I apologise for the mistake in my graph. The following is what I actually meant.

In your V-series, version 23, the "octave spiral harmonic energy with critical band; each turn of the spiral is an octave", is the closest to what I imagined.

In this case however, (excuse the pathetic drawing) the translation is into three dimensions:



In the image above, the distance between each consecutive octave doubles (imagine that this is an accurate representation) because of the increasing size of the spiral on the x and z axis. The ascent on the Y axis is constant, indicating our linear perception of intervals. Each frequency position along the spiral would have its corresponding octaves lined up above it along the diagonal axis of the spiral, (as shown with the example of 100Hz). So if you were to follow the sequence of intervals up the chromatic scale to the next octave, the spacings between the intervals increases, however their angular placement remains consistent over all octaves.
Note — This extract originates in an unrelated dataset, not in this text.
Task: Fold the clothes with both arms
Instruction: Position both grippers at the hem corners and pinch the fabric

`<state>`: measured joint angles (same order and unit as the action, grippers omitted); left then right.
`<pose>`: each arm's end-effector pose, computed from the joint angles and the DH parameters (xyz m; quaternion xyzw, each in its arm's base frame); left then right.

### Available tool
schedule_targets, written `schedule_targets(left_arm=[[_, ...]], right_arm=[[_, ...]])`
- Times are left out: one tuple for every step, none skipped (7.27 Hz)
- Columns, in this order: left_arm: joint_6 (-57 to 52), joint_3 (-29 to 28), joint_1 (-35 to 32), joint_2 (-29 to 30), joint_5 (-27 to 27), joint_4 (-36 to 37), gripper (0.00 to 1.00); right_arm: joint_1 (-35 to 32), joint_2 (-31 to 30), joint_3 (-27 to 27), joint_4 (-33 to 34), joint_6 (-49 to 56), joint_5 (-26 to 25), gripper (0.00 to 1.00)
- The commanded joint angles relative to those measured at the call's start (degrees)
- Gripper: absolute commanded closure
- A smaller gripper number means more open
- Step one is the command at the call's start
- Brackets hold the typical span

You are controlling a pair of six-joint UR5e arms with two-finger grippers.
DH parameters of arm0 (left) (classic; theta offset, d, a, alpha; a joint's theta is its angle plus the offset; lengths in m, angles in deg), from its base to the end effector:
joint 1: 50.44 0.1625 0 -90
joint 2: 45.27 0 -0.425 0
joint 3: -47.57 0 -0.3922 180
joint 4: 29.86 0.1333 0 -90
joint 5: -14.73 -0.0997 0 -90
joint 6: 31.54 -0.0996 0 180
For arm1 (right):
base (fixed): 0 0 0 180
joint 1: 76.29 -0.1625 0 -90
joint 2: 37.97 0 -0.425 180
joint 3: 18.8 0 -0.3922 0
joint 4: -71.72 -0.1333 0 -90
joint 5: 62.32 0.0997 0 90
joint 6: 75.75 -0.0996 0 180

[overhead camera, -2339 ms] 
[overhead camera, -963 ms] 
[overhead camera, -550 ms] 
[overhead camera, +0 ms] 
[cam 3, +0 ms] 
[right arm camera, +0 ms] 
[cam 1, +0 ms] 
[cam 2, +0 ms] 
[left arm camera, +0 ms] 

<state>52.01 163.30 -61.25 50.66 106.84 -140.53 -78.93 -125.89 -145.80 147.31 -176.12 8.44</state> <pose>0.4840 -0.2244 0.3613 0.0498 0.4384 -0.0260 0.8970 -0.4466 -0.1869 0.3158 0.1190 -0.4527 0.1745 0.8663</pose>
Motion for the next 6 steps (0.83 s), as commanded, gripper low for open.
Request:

Although in the task of imagining the position of the harmonics starting at 100Hz, the placement along the spiral may not easily demonstrate the integer multiple relationship with the fundamental, but it would easily present it as a particular note of the scale. So it would not address the issue you raised:

The problem with picking a single space (dimension) for frequency is that there is no space in which both equal frequency distances (the spacing between harmonics) and equal pitch distances (the distance spanned by a particular musical interval) are represented by equal visual distances.

An interesting adaptation might be to bring the position of tones and semitones of the scale into the picture by slightly (but noticeably) deforming the distances to and from the centre of the spiral similar to the different lengths of the black and white keys of the piano.